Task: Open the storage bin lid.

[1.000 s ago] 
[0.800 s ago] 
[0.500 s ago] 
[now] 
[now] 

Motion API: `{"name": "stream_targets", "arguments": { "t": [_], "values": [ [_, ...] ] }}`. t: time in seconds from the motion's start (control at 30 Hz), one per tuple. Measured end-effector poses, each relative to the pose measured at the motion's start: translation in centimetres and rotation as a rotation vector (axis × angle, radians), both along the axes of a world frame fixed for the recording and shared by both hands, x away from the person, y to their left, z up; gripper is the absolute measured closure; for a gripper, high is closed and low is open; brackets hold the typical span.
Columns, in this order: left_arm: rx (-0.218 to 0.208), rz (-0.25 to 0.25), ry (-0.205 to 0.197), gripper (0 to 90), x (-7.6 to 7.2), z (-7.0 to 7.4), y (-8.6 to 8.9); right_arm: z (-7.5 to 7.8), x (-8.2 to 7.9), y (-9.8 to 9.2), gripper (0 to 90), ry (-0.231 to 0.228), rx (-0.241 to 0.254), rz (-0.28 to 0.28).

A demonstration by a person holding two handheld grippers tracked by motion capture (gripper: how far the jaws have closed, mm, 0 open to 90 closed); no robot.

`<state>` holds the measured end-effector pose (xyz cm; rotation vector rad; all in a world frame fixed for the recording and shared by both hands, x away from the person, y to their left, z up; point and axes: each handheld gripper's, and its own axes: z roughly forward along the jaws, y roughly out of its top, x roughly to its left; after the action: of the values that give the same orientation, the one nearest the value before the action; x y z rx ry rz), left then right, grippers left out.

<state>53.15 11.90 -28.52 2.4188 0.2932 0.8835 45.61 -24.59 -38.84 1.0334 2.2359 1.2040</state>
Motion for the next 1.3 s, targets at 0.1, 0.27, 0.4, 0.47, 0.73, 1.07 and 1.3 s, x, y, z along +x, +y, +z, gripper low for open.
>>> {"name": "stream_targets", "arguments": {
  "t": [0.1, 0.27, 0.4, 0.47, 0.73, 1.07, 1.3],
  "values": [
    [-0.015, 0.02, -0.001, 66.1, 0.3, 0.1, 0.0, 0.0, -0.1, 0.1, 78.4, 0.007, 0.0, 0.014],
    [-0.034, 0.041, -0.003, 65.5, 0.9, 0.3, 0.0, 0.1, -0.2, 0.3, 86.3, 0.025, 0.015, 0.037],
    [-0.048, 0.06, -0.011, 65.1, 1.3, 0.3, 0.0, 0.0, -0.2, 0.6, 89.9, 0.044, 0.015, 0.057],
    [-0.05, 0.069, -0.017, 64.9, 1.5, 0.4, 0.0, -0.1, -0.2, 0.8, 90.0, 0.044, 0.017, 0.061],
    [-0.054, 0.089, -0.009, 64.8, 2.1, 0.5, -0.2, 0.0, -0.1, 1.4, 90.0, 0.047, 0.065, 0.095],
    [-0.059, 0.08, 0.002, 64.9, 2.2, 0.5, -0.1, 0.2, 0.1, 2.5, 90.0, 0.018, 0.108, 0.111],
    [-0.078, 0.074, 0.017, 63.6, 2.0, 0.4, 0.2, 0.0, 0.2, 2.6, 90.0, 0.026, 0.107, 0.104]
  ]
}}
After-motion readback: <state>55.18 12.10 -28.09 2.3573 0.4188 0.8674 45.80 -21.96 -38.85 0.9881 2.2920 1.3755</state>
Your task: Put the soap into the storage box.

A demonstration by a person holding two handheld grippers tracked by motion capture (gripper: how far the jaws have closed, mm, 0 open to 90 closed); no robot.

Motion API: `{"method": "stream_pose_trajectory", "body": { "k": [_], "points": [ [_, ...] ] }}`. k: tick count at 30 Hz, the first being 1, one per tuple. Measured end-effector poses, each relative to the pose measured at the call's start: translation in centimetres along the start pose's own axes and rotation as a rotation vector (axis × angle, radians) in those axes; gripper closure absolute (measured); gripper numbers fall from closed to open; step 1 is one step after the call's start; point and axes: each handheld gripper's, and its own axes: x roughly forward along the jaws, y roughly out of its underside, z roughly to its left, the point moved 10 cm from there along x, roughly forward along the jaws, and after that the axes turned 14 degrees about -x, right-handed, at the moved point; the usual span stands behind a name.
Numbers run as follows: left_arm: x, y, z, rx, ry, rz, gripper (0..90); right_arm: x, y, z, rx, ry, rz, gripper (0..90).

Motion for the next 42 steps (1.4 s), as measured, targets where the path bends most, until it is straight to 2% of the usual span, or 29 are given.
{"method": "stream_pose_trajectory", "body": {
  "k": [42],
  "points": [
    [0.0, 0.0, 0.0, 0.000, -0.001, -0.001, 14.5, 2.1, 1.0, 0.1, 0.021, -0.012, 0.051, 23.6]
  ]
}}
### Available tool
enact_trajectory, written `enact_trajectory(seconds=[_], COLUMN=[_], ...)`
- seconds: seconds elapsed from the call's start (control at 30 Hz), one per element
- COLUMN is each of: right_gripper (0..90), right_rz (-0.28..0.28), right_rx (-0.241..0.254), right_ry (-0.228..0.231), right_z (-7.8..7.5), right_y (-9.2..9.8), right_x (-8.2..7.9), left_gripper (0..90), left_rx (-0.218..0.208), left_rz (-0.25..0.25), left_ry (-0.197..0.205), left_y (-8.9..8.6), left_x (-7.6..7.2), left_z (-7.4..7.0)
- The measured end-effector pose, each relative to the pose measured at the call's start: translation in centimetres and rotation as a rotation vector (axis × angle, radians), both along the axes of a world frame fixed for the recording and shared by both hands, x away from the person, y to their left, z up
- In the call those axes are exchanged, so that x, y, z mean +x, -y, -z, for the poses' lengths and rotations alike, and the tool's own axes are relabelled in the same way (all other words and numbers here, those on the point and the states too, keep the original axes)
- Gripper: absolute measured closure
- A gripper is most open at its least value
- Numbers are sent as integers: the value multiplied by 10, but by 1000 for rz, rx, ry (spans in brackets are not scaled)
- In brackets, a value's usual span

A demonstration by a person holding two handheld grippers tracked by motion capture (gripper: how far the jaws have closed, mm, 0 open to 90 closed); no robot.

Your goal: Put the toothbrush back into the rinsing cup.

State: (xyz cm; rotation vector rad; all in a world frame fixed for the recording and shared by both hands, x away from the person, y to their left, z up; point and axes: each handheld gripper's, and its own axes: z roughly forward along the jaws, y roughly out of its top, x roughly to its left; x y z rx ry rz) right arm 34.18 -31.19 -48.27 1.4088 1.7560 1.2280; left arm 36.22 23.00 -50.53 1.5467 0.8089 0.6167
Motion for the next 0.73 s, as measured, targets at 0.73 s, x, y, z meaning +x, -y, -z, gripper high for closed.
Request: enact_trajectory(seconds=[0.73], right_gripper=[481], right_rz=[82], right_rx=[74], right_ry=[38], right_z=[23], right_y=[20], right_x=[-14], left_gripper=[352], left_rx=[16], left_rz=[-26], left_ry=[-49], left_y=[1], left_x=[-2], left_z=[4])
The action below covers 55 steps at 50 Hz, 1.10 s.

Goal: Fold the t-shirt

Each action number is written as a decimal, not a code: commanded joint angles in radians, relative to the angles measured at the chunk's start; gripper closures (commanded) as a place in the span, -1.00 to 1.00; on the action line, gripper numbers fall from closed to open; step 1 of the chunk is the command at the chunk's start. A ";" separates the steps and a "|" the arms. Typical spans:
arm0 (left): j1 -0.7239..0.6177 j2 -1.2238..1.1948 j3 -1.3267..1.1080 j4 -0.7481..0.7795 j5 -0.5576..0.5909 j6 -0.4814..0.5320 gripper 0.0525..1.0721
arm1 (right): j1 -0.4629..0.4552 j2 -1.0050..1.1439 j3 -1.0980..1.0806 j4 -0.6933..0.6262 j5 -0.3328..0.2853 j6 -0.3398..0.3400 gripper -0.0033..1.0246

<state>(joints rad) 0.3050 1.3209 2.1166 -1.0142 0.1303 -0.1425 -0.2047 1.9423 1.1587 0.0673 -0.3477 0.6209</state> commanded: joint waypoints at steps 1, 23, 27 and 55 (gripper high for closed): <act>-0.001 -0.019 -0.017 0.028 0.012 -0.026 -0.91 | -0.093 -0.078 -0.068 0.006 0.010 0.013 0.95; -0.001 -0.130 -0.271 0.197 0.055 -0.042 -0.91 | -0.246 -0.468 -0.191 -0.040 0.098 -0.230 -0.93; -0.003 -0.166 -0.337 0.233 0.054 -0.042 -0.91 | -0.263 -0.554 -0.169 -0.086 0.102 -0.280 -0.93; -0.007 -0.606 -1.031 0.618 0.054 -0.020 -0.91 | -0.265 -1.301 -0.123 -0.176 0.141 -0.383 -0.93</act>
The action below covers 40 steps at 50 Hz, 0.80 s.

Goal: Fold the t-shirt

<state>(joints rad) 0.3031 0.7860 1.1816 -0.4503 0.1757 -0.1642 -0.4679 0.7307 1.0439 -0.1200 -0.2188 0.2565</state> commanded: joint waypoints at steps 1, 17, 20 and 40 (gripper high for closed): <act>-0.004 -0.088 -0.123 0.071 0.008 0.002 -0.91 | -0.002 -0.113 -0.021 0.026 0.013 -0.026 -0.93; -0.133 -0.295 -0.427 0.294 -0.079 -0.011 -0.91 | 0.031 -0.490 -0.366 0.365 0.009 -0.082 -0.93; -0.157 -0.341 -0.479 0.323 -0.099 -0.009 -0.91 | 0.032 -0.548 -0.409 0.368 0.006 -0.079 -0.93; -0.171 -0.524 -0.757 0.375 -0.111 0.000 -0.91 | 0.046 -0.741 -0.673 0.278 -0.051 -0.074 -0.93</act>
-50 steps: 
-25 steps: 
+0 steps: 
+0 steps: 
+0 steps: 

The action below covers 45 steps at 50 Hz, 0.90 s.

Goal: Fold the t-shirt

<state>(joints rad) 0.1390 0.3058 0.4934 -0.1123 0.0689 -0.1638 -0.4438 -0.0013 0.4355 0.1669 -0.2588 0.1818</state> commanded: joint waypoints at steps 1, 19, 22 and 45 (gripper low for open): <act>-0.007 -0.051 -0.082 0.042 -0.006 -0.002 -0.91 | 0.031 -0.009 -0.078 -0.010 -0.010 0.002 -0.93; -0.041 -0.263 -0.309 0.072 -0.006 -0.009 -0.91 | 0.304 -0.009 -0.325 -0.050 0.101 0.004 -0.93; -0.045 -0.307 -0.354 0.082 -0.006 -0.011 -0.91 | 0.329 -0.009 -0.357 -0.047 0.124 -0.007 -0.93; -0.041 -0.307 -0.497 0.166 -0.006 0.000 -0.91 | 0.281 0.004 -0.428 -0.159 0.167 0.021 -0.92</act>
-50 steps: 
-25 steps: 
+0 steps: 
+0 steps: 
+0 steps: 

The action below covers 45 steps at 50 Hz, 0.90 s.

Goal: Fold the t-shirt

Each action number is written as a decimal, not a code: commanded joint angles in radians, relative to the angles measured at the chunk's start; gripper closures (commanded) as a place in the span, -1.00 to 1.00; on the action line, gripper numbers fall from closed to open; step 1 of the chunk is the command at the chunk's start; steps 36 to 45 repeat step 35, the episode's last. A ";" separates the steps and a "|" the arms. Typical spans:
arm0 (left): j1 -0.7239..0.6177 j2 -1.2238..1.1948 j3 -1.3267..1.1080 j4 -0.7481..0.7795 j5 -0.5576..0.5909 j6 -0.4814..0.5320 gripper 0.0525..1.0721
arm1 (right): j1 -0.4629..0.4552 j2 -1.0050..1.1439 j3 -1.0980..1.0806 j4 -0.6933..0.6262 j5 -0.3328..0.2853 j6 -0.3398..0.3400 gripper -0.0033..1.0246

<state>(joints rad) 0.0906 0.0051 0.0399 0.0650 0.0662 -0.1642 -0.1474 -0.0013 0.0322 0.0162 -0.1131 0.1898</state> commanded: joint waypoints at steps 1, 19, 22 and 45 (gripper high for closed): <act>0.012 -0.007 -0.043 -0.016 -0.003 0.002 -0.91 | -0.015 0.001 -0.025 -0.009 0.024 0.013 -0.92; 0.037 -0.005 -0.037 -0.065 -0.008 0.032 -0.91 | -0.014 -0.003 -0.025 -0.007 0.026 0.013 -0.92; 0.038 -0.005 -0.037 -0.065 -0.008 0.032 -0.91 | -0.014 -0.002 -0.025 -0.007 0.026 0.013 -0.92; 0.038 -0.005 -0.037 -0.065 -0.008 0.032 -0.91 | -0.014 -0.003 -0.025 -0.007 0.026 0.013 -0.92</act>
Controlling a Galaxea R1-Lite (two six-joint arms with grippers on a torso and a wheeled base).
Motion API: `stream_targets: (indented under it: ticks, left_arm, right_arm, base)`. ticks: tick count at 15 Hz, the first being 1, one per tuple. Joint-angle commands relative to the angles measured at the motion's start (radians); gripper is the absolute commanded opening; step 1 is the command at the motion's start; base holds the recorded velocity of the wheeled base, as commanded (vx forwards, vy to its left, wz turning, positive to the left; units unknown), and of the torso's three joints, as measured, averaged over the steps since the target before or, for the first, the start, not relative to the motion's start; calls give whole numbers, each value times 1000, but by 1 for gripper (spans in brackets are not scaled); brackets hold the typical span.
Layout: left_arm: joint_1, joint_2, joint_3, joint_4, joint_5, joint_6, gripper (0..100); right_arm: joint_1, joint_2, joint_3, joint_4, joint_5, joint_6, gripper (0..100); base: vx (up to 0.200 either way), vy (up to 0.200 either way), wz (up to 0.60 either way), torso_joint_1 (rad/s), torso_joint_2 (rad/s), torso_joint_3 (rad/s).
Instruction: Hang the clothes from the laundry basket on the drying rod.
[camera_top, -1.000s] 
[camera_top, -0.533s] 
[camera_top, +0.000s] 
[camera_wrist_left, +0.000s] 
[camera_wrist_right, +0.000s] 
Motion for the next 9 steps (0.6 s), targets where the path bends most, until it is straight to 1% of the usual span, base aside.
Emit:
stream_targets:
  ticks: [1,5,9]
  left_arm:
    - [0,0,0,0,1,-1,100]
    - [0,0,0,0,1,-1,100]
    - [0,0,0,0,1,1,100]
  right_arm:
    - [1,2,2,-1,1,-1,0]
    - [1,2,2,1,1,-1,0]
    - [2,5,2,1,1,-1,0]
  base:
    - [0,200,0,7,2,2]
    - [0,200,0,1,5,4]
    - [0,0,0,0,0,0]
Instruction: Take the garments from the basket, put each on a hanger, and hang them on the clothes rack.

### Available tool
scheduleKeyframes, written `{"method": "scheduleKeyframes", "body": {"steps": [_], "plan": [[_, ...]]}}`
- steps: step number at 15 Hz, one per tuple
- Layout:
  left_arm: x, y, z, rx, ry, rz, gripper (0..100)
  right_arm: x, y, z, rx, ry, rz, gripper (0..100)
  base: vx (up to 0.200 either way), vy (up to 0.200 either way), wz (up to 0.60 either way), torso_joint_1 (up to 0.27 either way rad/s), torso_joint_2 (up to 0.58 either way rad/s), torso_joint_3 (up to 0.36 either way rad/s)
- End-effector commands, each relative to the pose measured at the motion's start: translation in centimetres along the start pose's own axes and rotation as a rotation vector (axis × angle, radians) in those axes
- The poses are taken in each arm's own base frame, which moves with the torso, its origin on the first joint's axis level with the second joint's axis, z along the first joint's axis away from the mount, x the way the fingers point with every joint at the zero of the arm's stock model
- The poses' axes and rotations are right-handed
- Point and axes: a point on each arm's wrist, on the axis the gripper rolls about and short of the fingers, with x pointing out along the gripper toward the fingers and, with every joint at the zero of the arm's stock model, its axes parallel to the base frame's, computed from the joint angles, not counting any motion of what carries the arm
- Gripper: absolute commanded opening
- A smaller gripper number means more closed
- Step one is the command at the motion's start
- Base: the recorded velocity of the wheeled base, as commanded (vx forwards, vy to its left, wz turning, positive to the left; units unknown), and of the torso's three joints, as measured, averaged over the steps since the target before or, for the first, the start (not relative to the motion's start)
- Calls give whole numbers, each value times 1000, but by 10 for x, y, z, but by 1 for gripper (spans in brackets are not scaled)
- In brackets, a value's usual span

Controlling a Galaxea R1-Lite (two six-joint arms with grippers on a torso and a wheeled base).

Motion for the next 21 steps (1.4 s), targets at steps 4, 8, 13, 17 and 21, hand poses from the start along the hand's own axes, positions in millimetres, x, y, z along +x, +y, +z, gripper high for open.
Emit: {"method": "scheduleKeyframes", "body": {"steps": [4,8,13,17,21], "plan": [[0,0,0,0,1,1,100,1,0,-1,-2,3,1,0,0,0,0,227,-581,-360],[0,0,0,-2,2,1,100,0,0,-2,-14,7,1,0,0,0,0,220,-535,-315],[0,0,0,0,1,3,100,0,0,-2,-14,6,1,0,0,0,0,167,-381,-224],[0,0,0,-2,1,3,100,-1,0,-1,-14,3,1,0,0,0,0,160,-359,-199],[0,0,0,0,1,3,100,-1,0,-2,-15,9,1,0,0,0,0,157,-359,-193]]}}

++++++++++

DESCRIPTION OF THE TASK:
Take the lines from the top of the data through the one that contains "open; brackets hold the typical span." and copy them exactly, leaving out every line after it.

TASK ANSWER:
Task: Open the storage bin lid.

[1.000 s ago] 
[0.800 s ago] 
[0.500 s ago] 
[now] 
[now] 

Motion API: `{"name": "stream_targets", "arguments": { "t": [_], "values": [ [_, ...] ] }}`. t: time in seconds from the motion's start (control at 30 Hz), one per tuple. Measured end-effector poses, each relative to the pose measured at the motion's start: translation in centimetres and rotation as a rotation vector (axis × angle, radians), both along the axes of a world frame fixed for the recording and shared by both hands, x away from the person, y to their left, z up; gripper is the absolute measured closure; for a gripper, high is closed and low is open; brackets hold the typical span.

No part of the exercise is left unanswered.